Gruesome incidents came oftener than pathetic ones or serio-comic. General Axline, the Adjutant General of Ohio, was walking down the station platform this afternoon, when a boy came sauntering up from the viaduct with a bundle in a handkerchief. The handkerchief dripped water. "What have you there, my boy?" asked the General. The boy cowered a minute, though the General's tone was kindly, for the boy, like every one else in Johnstown, was prepared for a gruff accostal every five minutes from some official, from Adjutant General to constable. Finally he answered: "Nothing but a baby, sir," and began to open his bundle in proof of the truth of his statement. But the big soldier did not put him to the proof. He turned away sick at heart. He did not even ask the boy if he knew whose baby it was.
How the Coffins Were Carried.
A strangely utilitarian device was that of a Pittsburgh sergeant of Battery B. With one train from the West came several hundred of the morbidly curious, bent upon all the horrors which they could stomach. A crowd of them crossed the viaduct and stopped to gaze round-eyed upon a pile of empty coffins meant for the bodies of the identified dead found up and across the river in the ruins of Johnstown proper. As they gazed the Sergeant, seeking transportation for the coffins, came along. A somewhat malicious inspiration of military genius lighted his eye. With the best imitation possible of a regular army man, he shouted to the idlers, "Each of you men take a coffin." The idlers eyed him.
"What for?" one asked.
"You want to go into town, don't you?" replied the Sergeant. "Well, not one of you goes unless he takes a coffin with him."
In ten minutes time way was made at the ticklish rope bridge for a file of sixteen coffins, each borne by two of the Sergeant's unwilling conscripts, while the Sergeant closed up the rear.
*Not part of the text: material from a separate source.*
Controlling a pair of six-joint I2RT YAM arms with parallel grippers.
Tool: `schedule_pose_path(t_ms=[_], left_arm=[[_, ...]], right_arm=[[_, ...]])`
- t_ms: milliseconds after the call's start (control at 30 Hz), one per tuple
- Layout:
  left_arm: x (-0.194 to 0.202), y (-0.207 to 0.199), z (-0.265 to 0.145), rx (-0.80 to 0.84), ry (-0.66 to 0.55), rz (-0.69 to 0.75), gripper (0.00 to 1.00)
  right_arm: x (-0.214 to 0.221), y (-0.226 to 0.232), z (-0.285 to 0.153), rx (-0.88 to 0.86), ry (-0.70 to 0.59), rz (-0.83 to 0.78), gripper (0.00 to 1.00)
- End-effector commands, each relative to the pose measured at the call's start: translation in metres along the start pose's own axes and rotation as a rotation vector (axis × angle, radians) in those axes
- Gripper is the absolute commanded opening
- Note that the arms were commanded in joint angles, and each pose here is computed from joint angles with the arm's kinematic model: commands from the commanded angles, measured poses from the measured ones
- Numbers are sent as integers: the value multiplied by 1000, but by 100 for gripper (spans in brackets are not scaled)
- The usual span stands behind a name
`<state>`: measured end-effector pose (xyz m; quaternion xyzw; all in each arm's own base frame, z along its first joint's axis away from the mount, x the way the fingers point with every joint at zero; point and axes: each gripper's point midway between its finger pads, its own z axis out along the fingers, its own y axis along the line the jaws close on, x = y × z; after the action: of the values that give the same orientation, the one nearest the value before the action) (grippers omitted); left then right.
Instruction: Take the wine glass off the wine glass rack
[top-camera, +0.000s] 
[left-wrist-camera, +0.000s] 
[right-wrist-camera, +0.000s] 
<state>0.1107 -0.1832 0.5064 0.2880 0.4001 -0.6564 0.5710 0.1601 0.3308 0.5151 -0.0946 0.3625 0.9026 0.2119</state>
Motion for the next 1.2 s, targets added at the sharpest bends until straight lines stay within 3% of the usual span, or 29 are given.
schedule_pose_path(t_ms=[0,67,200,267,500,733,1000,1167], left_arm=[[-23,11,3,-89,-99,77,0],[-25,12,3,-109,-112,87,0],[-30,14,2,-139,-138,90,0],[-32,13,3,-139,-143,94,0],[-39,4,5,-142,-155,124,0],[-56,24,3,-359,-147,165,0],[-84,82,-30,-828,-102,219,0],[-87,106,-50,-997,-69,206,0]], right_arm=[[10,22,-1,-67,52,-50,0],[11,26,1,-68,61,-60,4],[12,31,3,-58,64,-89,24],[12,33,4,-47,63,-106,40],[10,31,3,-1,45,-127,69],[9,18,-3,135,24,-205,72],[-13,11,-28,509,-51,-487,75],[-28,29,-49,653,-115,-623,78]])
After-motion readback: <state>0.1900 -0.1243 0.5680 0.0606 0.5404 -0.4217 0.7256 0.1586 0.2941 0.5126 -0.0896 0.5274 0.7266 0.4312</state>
Some of the scenes witnessed here were heartrending in the extreme. In one case a beautiful girl came down on the roof of a building which was swung in near the tower. She screamed to the operator to save her and one big, brave fellow walked as far into the river as he could and shouted to her to try to guide herself into the shore with a bit of plank. She was a plucky girl, full of nerve and energy, and stood upon her frail support in evident obedience to the command of the operator. She made two or three bold strokes and actually stopped the course of the raft for an instant.
Then it swerved and went out from under her. She tried to swim ashore, but in a few seconds she was lost. Something hit her, for she lay quietly on her back, with face pallid and expressionless. Men and women in dozens, in pairs and singly; children, boys, big and little, and wee babies were there in among the awful confusion of water, drowning, gasping, struggling and fighting desperately for life.